Curry falava para marcar o lançamento do programa Allianz Kickstart, uma iniciativa destinada a apresentar o rugby às crianças do ensino primário através de jogos, exercícios de aprendizagem e vídeos.
O ex-apresentador da Inglaterra Joe Marler foi um grande sucesso com o país na recente série de Celebrity Traitors – embora não tenha conseguido vencer o show
“É muito importante colocar as equipes e as pessoas no jogo”, acrescenta Curry. “O rugby ensina a habilidade de lutar contra as coisas mesmo quando elas vão contra você.

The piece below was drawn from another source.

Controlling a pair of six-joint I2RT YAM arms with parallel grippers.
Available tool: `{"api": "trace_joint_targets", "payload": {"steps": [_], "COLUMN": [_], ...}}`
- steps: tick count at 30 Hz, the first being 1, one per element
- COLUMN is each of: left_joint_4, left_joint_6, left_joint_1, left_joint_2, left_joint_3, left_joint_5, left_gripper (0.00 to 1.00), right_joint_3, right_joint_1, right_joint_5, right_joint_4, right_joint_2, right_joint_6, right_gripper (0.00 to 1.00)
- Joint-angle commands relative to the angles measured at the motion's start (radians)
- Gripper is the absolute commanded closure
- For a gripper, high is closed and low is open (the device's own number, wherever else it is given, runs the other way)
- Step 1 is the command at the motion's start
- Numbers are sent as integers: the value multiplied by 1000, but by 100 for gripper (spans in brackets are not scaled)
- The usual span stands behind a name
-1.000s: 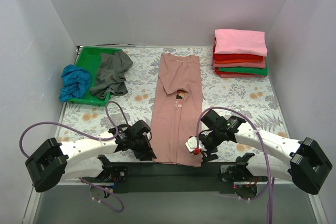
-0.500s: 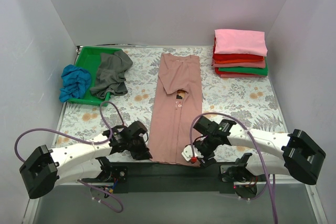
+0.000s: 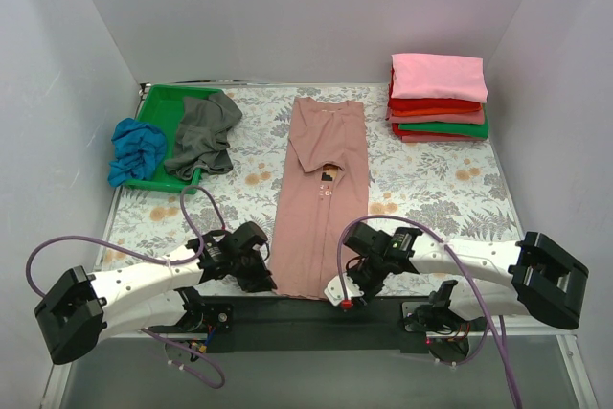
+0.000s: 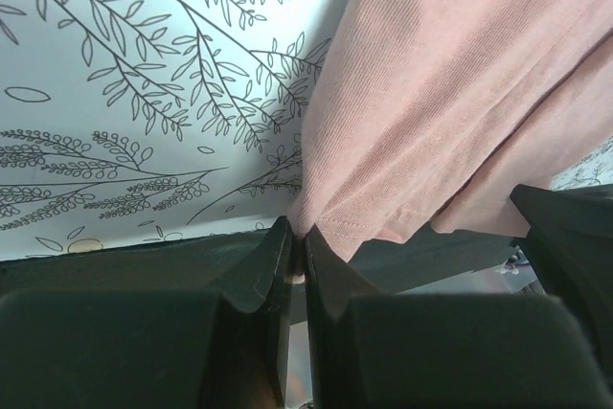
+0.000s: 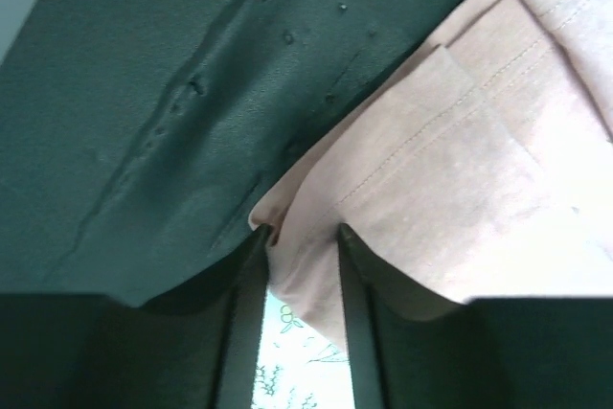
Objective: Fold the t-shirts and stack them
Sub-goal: Fold the tshirt
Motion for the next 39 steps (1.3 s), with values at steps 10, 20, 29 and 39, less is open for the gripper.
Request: {"api": "trace_joint_targets", "payload": {"steps": [10, 20, 29, 39], "left_joint_4": [-119, -92, -75, -103], "left_joint_6": [-88, -50, 246, 740], "left_joint_1": [-4, -4, -19, -19], "left_joint_2": [-46, 12, 153, 141], "left_joint_3": [70, 96, 246, 493], "left_joint_5": [-16, 119, 138, -16], "left_gripper": [62, 51, 44, 39], "right_joint_3": [-44, -19, -10, -33], "right_joint_1": [21, 21, 21, -51], "right_joint_5": [58, 82, 101, 167], "right_joint_4": [-8, -96, -171, -256], "right_joint_2": [-13, -53, -63, -151], "right_joint_6": [27, 24, 9, -47], "right_gripper": [80, 91, 94, 95]}}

Você aprende muito sobre si mesmo, como interagir como um grupo e como confiar nas outras pessoas desse grupo. Essa é uma habilidade muito importante.”
Enquanto isso, o colega de Kerry, Ben Earl, olha para um antigo companheiro de equipe que atualmente está em Down Under tentando vencer uma série – como o 8º lugar com os Leões britânicos e irlandeses neste verão.

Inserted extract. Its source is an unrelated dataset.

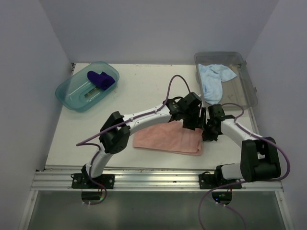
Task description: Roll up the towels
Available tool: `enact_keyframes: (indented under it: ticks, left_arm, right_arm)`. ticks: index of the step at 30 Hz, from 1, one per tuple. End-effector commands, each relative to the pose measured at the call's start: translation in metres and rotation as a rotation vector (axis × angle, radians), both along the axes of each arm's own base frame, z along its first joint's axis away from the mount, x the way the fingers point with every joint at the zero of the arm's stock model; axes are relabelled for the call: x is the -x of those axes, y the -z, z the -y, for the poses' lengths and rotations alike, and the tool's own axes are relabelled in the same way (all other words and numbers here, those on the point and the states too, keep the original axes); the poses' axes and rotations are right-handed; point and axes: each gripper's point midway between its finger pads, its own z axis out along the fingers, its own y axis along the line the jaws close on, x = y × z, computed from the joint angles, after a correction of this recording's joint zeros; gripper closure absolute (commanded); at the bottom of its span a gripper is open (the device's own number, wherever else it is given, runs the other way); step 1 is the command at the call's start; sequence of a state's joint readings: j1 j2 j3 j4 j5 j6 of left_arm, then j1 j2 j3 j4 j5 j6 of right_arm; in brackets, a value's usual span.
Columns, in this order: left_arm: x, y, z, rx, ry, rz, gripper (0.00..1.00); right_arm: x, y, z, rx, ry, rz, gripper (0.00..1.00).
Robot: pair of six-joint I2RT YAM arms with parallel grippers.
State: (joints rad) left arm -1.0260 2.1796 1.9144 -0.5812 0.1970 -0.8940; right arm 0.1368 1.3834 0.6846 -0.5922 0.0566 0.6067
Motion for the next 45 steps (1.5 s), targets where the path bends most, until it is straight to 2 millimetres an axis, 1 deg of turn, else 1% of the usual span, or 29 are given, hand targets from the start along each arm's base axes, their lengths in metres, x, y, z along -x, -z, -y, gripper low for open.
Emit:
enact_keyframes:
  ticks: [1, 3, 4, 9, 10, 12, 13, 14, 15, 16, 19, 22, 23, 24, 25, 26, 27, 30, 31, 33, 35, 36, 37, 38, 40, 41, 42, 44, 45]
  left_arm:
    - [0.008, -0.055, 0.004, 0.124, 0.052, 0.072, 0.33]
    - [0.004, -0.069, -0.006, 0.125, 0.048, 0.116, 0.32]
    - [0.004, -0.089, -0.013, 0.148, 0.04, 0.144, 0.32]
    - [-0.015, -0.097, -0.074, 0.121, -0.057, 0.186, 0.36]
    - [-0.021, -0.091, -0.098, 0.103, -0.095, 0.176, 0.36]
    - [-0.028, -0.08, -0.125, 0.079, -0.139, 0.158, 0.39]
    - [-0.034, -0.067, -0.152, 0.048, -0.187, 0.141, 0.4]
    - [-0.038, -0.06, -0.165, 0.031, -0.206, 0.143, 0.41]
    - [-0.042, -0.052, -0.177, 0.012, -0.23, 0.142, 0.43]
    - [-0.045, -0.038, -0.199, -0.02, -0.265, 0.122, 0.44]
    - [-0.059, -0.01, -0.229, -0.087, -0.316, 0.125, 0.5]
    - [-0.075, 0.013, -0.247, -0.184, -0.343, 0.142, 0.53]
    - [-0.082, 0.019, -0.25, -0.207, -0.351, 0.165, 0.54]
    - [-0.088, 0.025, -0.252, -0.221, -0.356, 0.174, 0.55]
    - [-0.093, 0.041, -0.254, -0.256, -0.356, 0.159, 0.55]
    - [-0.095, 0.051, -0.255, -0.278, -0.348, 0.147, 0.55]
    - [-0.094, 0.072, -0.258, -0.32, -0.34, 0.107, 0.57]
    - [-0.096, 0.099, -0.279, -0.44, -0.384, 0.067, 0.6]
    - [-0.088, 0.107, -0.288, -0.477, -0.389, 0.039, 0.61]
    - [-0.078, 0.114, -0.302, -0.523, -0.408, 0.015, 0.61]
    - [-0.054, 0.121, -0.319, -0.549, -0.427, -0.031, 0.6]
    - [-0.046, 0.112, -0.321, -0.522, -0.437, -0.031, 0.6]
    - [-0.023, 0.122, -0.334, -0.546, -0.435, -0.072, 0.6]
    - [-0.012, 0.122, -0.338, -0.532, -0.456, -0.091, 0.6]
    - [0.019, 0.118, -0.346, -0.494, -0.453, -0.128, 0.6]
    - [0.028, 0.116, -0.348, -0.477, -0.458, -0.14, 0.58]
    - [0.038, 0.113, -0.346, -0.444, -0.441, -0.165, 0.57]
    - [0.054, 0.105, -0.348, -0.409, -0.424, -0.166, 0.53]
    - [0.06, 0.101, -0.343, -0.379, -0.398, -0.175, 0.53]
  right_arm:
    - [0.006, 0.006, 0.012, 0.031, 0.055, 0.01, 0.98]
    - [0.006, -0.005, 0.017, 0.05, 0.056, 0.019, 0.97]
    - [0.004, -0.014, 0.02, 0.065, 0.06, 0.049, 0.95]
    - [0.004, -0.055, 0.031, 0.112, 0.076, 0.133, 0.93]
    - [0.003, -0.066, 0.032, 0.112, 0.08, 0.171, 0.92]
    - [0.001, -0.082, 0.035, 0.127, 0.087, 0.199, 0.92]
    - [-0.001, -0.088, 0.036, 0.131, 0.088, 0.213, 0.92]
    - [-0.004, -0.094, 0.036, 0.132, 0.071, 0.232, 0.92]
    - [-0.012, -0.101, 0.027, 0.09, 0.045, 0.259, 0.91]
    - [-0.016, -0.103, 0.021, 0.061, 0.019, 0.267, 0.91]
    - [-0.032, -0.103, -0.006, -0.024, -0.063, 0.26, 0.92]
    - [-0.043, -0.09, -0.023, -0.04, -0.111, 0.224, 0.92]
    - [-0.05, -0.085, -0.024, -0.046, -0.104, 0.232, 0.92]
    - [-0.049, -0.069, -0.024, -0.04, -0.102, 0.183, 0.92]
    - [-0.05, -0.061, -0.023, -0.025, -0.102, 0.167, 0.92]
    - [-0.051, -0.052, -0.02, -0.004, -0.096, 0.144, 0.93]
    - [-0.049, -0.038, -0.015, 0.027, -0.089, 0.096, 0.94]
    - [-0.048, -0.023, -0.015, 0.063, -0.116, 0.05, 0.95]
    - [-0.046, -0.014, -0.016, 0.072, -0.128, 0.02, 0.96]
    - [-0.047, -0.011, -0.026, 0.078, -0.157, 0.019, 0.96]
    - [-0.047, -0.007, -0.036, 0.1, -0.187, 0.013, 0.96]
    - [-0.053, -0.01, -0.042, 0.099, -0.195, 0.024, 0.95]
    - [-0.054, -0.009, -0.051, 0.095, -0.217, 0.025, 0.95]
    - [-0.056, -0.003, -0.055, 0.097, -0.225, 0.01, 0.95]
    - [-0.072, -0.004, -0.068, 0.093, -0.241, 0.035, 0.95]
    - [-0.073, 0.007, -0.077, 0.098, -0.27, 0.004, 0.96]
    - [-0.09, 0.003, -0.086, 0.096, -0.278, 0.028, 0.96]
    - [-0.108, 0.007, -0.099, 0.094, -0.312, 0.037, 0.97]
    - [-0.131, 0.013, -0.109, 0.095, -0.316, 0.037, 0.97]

Earl é um excelente jogador de críquete e estará assistindo o campeão inglês Zak Crawley in the Ashes – um ex-colega de classe (e companheiro de equipe) de Earl na Tonbridge School.
“Eu não diria (nós dois viajamos pela Austrália praticando nossos respectivos esportes) quando tínhamos 11 anos, jogando críquete e tomando chá”, diz Earl. Esporte do Daily Mail. “Ele se saiu muito bem. Sempre que a mídia ou pessoas de fora o desafiaram, ele voltou com uma grande pontuação.

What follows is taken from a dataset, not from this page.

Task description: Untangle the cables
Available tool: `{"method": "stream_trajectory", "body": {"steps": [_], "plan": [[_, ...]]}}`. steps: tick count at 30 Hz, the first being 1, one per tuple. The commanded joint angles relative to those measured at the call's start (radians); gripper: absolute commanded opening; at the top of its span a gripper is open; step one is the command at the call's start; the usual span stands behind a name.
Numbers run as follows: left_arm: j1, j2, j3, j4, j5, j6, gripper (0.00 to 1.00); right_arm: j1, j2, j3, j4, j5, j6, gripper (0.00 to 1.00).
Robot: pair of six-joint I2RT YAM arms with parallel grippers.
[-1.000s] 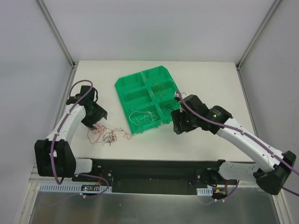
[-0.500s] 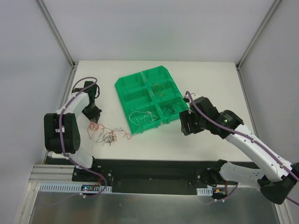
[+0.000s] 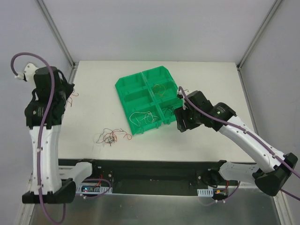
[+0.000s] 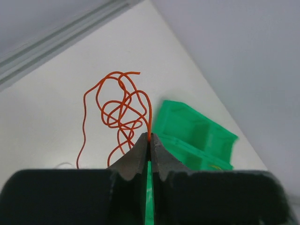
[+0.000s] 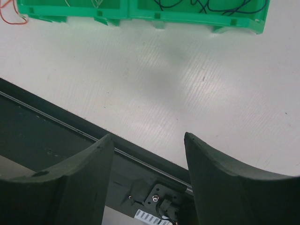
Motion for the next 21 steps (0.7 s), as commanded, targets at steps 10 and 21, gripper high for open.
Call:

“A maneira como ele realiza seu trabalho é inspiradora. É muito legal e tem a chance de fazer seu nome no folclore neste inverno. Ele está muito animado com isso. Pode ser o caso de gravar The Ashes para mim mesmo com o tempo ligado, mas estou ansioso para assistir.
“Muita coisa aconteceu com lesões e preparação, mas tenho total confiança neste grupo para fazer algo realmente bom. Zak está muito animado e com boa cabeça, isso é tudo que você realmente pode pedir no início de uma turnê.
Ben Earle (à direita) diz que torcerá por seu ex-colega de escola em Tonbridge, Zach Crawley (à esquerda), no Ashes Down Under
Earl, defensor da Inglaterra, ‘aprendeu muito’ durante a recente turnê do British & Irish Lions pela Austrália
Earl credita sua experiência no Lions na Austrália como a chave para levar seu jogo a um novo nível e tem sido um dos principais jogadores da Inglaterra neste outono. “Quase poderíamos escolher três England XVs e eles seriam bastante competitivos em qualquer fase”, acrescenta Earl.
“Há um ditado que diz: ‘Se você ficar parado, você anda para trás’ e certamente há um elemento disso em toda a equipe, especialmente na linha de trás, onde é tão competitivo com tantos grandes jogadores.
“Aprendi muito sobre mim e sobre o jogo durante o verão. Tem sido uma grande jornada de aprendizado, aprendendo com alguns dos melhores do mundo, não necessariamente aqueles na sua posição, mas outros treinadores, outros jogadores, jogadores com quem você jogou.
“Você volta e está ansioso para recomeçar só para tentar aplicar o que aprendeu.”